━━ PROVIDED ENTRIES ━━

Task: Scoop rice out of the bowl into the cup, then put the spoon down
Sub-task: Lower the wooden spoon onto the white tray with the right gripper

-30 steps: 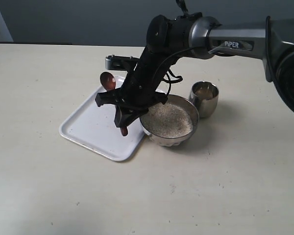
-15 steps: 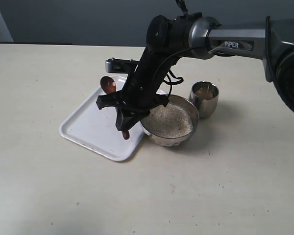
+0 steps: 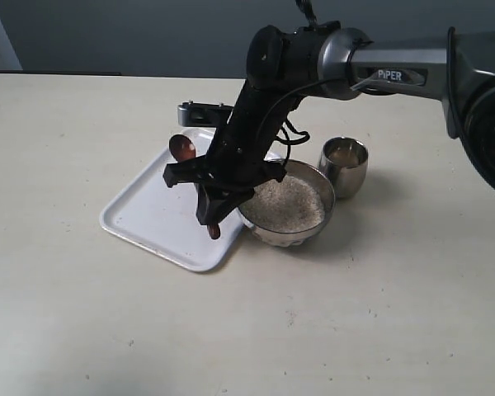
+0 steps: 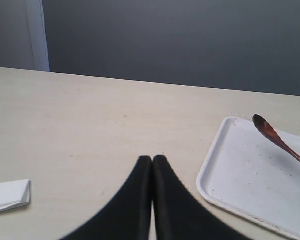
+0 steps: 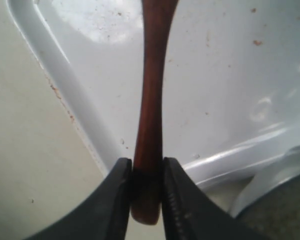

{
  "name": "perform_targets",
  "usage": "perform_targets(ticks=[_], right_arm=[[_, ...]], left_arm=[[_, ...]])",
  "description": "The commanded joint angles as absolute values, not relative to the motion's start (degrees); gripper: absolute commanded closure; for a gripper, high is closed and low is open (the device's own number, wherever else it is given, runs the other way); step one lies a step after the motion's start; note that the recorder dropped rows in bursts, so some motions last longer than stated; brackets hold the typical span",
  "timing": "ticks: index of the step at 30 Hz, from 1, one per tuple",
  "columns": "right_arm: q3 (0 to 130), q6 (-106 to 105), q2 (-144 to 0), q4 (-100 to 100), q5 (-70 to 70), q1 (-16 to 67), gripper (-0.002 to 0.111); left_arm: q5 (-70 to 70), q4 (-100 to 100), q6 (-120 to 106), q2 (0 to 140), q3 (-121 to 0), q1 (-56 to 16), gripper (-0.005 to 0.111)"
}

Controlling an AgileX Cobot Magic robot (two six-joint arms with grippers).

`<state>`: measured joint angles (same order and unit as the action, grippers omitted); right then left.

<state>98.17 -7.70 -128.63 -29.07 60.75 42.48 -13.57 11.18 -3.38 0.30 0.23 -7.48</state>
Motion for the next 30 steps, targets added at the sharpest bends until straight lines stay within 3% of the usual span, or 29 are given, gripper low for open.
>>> perform_targets(ticks=[1, 20, 30], right_arm=[[98.58, -7.82, -128.57, -28.95, 61.02, 42.39, 0.088], [98.58, -7.82, -128.57, -32.28, 62.49, 42.39, 0.088], [106.37, -5.64, -128.46, -18.16, 64.52, 46.40, 0.088]], left_arm=[[-13.45, 11.09, -3.11, 0.00, 0.00, -7.54, 0.106], [-13.45, 11.09, -3.11, 0.00, 0.00, -7.54, 0.106], [-13.45, 11.09, -3.11, 0.00, 0.00, -7.54, 0.106]])
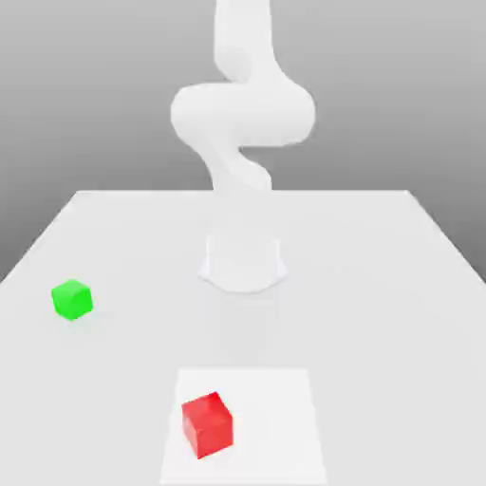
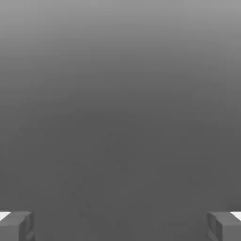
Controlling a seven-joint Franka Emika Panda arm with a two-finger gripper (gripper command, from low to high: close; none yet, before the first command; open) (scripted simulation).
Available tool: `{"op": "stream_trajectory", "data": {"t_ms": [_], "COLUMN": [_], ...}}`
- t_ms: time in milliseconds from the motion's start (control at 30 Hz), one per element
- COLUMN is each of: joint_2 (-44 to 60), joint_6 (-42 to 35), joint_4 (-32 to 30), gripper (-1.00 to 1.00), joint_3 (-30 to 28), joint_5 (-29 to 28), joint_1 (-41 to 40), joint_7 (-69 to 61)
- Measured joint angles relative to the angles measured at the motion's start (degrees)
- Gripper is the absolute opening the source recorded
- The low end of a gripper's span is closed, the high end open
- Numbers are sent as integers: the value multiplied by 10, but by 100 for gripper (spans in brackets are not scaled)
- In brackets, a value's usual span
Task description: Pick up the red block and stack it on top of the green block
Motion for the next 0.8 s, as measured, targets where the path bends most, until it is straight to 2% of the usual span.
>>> {"op": "stream_trajectory", "data": {"t_ms": [400, 633, 800], "joint_2": [253, 398, 502], "joint_6": [119, 188, 249], "joint_4": [-86, -136, -156], "gripper": [0, 0, 0], "joint_3": [37, 44, 26], "joint_5": [29, 2, -27], "joint_1": [-62, -86, -80], "joint_7": [245, 417, 515]}}
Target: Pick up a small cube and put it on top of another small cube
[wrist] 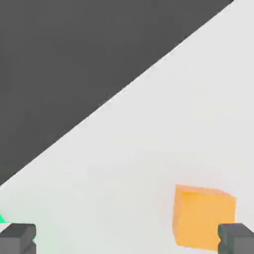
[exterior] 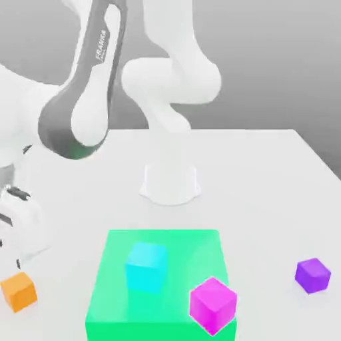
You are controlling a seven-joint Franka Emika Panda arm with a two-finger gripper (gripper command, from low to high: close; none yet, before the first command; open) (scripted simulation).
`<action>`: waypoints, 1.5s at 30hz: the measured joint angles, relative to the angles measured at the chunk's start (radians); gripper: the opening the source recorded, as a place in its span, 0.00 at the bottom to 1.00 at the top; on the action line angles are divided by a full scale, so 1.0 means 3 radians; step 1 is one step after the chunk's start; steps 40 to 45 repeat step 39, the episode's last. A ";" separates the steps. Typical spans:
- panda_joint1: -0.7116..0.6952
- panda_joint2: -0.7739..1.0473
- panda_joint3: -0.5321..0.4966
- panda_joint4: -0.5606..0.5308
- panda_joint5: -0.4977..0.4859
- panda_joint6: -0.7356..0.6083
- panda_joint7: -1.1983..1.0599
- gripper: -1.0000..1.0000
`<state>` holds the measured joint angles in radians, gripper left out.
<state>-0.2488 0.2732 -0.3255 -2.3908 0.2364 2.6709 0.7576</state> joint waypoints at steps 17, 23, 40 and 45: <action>-0.0121 0.0296 0.0049 0.0019 0.0096 0.0160 -0.0052 0.00; 0.0284 -0.0405 0.0242 -0.0120 -0.0158 -0.0387 0.0261 0.00; 0.0895 -0.1070 0.0735 -0.0479 -0.0797 -0.0611 0.0954 1.00; 0.0895 -0.1070 0.0735 -0.0479 -0.0797 -0.0611 0.0954 1.00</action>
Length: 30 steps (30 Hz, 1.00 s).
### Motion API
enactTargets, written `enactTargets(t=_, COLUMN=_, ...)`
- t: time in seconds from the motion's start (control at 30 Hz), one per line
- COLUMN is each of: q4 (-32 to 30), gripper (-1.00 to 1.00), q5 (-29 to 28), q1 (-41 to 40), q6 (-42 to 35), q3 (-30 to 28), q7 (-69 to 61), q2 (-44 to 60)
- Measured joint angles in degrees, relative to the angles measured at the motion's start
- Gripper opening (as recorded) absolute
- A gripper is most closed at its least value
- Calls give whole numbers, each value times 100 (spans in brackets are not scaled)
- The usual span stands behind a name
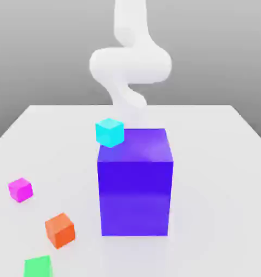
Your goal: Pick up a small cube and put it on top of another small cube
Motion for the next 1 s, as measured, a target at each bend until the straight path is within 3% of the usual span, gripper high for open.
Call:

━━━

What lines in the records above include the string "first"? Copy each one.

Controlling a seven-joint Franka Emika Panda arm with a two-finger gripper (gripper command, from low to high: close; none yet, before the first command; open) (scripted simulation).
You are controlling a seven-joint Franka Emika Panda arm with a two-finger gripper (gripper command, from low to high: close; none yet, before the first command; open) (scripted simulation).

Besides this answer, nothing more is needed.